● **Records from a data collection**
%%

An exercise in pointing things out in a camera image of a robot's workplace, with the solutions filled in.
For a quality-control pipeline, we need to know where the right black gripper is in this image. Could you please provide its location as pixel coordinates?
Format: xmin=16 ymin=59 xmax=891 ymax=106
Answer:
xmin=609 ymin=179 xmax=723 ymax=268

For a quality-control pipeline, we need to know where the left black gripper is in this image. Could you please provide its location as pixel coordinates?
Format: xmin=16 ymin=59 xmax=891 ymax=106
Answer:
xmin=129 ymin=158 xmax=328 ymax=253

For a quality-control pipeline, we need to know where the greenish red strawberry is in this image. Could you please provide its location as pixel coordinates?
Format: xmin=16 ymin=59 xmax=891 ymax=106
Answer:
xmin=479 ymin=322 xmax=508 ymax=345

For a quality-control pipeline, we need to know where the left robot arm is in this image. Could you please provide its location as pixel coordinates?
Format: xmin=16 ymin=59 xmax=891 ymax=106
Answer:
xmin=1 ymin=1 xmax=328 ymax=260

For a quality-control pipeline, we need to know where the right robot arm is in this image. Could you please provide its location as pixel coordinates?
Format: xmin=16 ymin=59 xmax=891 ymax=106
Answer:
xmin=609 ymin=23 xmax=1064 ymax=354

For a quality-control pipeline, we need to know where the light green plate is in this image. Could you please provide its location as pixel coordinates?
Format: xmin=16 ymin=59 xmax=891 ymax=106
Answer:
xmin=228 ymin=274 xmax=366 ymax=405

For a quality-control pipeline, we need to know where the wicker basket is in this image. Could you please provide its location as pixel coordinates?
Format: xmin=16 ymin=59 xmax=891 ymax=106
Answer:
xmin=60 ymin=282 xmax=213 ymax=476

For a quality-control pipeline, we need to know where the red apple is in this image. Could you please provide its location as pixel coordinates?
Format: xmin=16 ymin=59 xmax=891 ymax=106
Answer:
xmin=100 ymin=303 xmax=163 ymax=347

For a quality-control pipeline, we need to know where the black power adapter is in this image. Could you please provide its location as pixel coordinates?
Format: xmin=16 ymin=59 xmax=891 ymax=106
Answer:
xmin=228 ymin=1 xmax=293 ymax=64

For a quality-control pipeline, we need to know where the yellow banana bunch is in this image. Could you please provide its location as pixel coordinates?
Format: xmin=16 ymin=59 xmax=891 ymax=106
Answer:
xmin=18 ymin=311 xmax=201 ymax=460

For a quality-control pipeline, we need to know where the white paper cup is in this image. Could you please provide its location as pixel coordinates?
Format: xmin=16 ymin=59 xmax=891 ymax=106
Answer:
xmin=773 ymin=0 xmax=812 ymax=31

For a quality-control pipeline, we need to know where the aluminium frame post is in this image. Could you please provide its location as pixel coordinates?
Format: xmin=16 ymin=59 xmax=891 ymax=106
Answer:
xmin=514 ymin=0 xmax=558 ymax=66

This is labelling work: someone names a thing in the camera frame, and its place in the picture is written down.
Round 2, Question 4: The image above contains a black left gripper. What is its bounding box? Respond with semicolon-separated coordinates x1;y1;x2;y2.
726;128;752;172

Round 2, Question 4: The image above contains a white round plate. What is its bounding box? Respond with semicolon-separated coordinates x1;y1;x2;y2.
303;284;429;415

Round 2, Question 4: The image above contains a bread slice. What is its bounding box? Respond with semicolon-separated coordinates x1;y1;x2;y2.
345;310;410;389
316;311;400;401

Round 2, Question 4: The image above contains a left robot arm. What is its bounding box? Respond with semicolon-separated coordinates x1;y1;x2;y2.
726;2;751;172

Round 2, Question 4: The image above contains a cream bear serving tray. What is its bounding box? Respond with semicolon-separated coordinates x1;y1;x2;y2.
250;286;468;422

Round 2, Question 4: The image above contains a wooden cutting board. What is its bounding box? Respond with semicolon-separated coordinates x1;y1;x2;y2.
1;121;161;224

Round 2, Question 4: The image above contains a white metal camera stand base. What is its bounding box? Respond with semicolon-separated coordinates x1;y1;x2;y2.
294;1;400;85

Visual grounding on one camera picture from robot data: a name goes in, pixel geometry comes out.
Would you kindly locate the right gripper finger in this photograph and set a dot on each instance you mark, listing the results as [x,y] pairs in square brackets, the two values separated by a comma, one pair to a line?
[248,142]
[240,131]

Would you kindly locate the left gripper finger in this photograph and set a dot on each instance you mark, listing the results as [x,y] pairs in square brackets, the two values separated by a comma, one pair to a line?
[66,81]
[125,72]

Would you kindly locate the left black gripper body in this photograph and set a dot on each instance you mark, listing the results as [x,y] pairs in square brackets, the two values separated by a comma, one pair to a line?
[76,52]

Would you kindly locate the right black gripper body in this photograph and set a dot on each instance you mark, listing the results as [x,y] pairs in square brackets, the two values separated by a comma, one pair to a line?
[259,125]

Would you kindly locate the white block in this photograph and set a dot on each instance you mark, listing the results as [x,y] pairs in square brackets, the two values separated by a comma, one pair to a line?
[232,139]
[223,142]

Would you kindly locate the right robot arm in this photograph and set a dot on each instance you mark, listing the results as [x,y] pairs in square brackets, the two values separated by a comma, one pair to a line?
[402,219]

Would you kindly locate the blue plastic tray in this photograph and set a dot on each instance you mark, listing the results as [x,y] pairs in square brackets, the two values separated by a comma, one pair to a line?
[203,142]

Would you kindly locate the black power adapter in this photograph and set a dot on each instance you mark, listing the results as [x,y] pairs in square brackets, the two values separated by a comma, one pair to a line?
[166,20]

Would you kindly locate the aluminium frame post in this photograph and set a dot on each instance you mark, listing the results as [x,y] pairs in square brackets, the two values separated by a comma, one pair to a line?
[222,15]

%%

Check each line above for the string "picture" and copy every line that has it.

This is labelling work: someone names a thing in the camera frame, and its place in the picture is written down.
Visual grounding on one camera picture from robot data: a name goes in, pixel geometry comes out.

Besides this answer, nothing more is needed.